My solution right now is to limit the stack size of threads. However, I have no idea how to do this portably. Just for context, I'm using Boost.Thread for my threading needs. I'm okay with a little bit of #ifdef hell, but I'd like to know how to do it easily first.
Basically, I want something like this (where windows_* is linked on windows builds, and posix_* is linked under linux builds)
// windows_stack_limiter.c
int limit_stack_size()
{
// Windows impl.
return 0;
}
// posix_stack_limiter.c
int limit_stack_size()
{
// Linux impl.
return 0;
}
// stack_limiter.cpp
int limit_stack_size();
static volatile int placeholder = limit_stack_size();
How do I flesh out those functions? Or, alternatively, am I just doing this entirely wrong? Remember I have no control over the actual thread creation (no new params to CreateThread on Windows), as I'm using Boost.Thread.
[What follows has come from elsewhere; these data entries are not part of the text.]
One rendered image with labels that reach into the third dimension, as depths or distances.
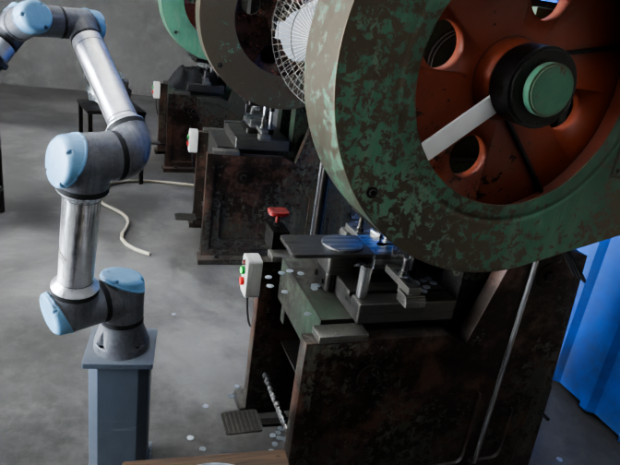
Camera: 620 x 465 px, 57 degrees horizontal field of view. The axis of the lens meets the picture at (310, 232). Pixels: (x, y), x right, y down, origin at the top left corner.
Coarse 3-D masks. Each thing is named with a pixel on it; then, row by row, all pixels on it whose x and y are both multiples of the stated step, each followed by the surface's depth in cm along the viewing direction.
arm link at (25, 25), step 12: (36, 0) 133; (12, 12) 134; (24, 12) 132; (36, 12) 133; (48, 12) 135; (60, 12) 139; (12, 24) 136; (24, 24) 132; (36, 24) 133; (48, 24) 135; (60, 24) 139; (24, 36) 138; (36, 36) 139; (48, 36) 140; (60, 36) 142
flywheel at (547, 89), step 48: (480, 0) 110; (528, 0) 113; (576, 0) 116; (480, 48) 114; (528, 48) 107; (576, 48) 121; (432, 96) 115; (480, 96) 116; (528, 96) 106; (576, 96) 128; (432, 144) 113; (480, 144) 126; (528, 144) 127; (576, 144) 131; (480, 192) 128; (528, 192) 132
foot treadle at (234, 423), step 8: (224, 416) 184; (232, 416) 185; (240, 416) 185; (248, 416) 186; (256, 416) 186; (224, 424) 181; (232, 424) 181; (240, 424) 182; (248, 424) 182; (256, 424) 183; (264, 424) 185; (272, 424) 186; (280, 424) 187; (232, 432) 178; (240, 432) 179; (248, 432) 180; (256, 432) 181
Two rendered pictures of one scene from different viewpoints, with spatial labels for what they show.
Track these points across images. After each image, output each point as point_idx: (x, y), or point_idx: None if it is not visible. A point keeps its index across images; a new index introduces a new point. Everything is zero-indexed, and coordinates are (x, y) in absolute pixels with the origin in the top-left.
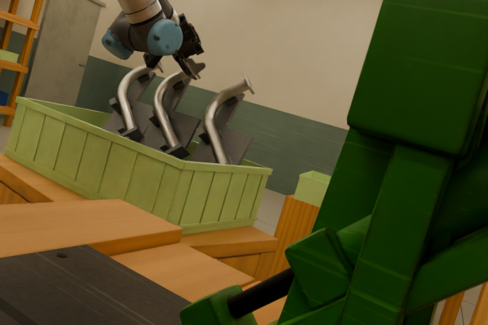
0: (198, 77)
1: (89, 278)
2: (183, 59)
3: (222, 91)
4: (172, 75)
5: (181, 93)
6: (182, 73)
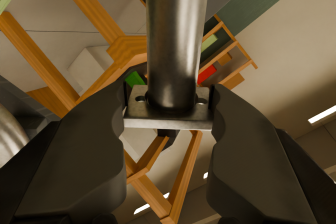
0: (131, 90)
1: None
2: (217, 118)
3: (5, 163)
4: None
5: None
6: (158, 55)
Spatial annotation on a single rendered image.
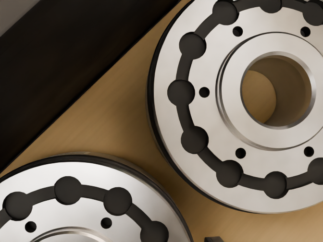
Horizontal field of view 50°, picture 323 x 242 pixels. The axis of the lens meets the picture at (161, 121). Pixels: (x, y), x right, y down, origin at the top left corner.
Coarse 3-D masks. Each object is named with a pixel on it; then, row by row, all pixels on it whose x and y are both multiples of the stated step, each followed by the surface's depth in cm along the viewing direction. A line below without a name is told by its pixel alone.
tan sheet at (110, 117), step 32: (160, 32) 17; (128, 64) 17; (96, 96) 17; (128, 96) 17; (256, 96) 18; (64, 128) 17; (96, 128) 17; (128, 128) 17; (32, 160) 17; (128, 160) 17; (160, 160) 17; (192, 192) 17; (192, 224) 17; (224, 224) 17; (256, 224) 17; (288, 224) 17; (320, 224) 18
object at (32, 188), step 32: (64, 160) 14; (0, 192) 13; (32, 192) 14; (64, 192) 14; (96, 192) 14; (128, 192) 14; (0, 224) 14; (32, 224) 14; (64, 224) 13; (96, 224) 14; (128, 224) 14; (160, 224) 14
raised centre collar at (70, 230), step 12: (60, 228) 13; (72, 228) 13; (84, 228) 14; (36, 240) 13; (48, 240) 13; (60, 240) 13; (72, 240) 13; (84, 240) 13; (96, 240) 13; (108, 240) 14
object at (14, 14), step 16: (0, 0) 7; (16, 0) 7; (32, 0) 7; (48, 0) 7; (0, 16) 7; (16, 16) 7; (32, 16) 7; (0, 32) 7; (16, 32) 7; (0, 48) 7
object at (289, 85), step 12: (264, 60) 15; (276, 60) 15; (264, 72) 17; (276, 72) 16; (288, 72) 15; (276, 84) 17; (288, 84) 16; (300, 84) 15; (276, 96) 18; (288, 96) 16; (300, 96) 15; (276, 108) 17; (288, 108) 16; (300, 108) 15; (276, 120) 16; (288, 120) 15
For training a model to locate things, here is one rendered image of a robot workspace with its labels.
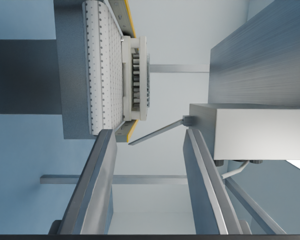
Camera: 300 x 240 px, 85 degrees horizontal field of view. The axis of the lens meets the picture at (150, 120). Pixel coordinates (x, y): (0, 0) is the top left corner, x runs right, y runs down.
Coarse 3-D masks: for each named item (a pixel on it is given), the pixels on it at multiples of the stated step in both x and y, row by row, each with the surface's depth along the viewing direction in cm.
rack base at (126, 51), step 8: (128, 40) 46; (128, 48) 47; (128, 56) 47; (128, 64) 47; (128, 72) 48; (128, 80) 48; (128, 88) 48; (128, 96) 49; (128, 104) 49; (128, 112) 49; (128, 120) 50
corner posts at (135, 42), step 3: (132, 39) 47; (135, 39) 47; (138, 39) 47; (132, 42) 47; (135, 42) 47; (138, 42) 47; (132, 45) 47; (135, 45) 47; (138, 45) 47; (138, 108) 71; (132, 111) 50; (135, 111) 50; (138, 111) 50; (132, 114) 50; (135, 114) 50; (138, 114) 50; (132, 117) 50; (135, 117) 50; (138, 117) 50
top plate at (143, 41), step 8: (144, 40) 46; (144, 48) 47; (144, 56) 47; (144, 64) 47; (144, 72) 48; (144, 80) 48; (144, 88) 48; (144, 96) 49; (144, 104) 49; (144, 112) 49; (144, 120) 50
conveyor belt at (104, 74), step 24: (96, 0) 30; (96, 24) 31; (96, 48) 31; (120, 48) 46; (96, 72) 32; (120, 72) 46; (96, 96) 32; (120, 96) 46; (96, 120) 33; (120, 120) 46
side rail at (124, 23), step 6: (108, 0) 30; (114, 0) 30; (120, 0) 30; (114, 6) 32; (120, 6) 32; (114, 12) 35; (120, 12) 35; (126, 12) 35; (126, 18) 37; (120, 24) 40; (126, 24) 40; (126, 30) 44; (132, 36) 48
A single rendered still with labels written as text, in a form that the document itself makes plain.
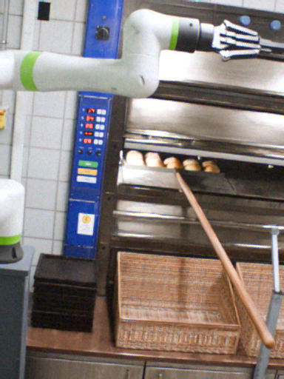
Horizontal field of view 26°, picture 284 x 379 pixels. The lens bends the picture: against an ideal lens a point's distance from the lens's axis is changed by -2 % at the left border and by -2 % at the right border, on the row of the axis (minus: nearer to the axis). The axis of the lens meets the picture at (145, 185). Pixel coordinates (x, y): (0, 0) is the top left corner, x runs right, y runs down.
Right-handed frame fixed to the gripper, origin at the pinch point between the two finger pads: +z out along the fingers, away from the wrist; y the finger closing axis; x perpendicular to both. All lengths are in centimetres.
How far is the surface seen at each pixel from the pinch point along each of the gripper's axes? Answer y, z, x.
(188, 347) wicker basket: 54, 6, -145
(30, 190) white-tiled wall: -16, -74, -148
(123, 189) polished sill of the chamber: -20, -29, -145
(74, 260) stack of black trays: 15, -49, -156
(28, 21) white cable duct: -76, -81, -94
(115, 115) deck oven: -47, -37, -122
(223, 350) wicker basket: 54, 23, -146
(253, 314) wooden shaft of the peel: 61, 7, -46
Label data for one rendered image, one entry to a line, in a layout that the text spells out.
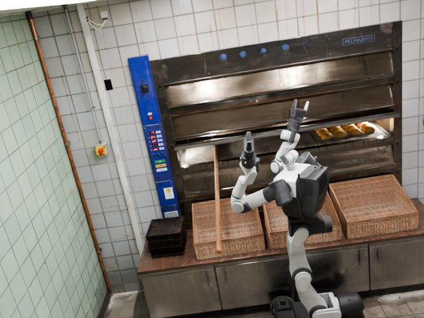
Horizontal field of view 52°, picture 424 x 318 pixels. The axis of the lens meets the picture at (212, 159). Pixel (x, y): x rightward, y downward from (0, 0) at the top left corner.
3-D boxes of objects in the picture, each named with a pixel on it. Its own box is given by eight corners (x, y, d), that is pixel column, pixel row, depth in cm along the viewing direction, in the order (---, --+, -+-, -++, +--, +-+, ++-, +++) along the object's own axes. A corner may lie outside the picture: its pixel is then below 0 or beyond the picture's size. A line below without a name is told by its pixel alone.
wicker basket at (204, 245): (196, 229, 389) (190, 202, 379) (259, 220, 388) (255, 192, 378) (195, 261, 344) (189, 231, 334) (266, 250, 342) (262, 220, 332)
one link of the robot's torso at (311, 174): (335, 205, 291) (332, 155, 278) (315, 230, 266) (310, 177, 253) (294, 199, 308) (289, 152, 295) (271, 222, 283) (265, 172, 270)
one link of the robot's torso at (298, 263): (308, 271, 316) (308, 215, 300) (313, 287, 300) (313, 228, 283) (287, 273, 317) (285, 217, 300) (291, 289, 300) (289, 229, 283)
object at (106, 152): (98, 154, 365) (95, 143, 362) (110, 153, 365) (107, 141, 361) (96, 157, 358) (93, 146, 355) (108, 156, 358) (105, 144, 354)
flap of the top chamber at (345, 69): (168, 109, 351) (164, 84, 350) (392, 74, 343) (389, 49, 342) (167, 108, 346) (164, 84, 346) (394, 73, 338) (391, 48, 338)
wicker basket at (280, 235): (263, 220, 387) (260, 192, 377) (327, 211, 384) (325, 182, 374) (270, 250, 342) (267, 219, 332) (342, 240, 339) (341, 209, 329)
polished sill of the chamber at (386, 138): (181, 170, 377) (180, 165, 376) (390, 138, 369) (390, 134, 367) (180, 172, 372) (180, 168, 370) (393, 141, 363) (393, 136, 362)
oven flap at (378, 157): (185, 195, 379) (182, 172, 378) (393, 165, 371) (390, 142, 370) (185, 196, 374) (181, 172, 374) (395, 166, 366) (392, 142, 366)
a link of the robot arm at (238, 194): (239, 175, 272) (229, 197, 283) (235, 183, 263) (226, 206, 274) (255, 181, 271) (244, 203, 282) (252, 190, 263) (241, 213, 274)
You do not need to do this. The machine's physical memory is employed only where it is needed by a demand page fault system. Even if the thread stacks are significantly larger than the amount you are using the extra size is in virtual address space and does not tie up physical RAM.
Had physical RAM been tied up at that rate, a typical machine would run out of memory with only a few dozen processes running. You can see from a ps -Al that quite a few more than that execute concurrently.
I've run into similar problems on 32-bit systems (especially MIPS) running large application programs with hundreds of threads. Large default stacks don't tie up physical memory, but virtual memory can be a scarce resource as well. There are a couple of ways to resolve the problem:
Use setrlimit from within the program. I haven't done this but I suspect it would work.
Before starting the program from the shell, use "ulimit -s" with a parameter smaller than the default. (e.g., "ulimit -s 1024" for default 1 MB stack)
First, you don't need to change this unless you are getting SEGVs from hitting this limit. (see man setrlimit for detailed info)
Second, you change this in all of the linux distributions I'm aware of by editing /etc/security/limits.conf (to change the default) or by running ulimit -s <stack size in kilobytes> to change the value until you exit the shell.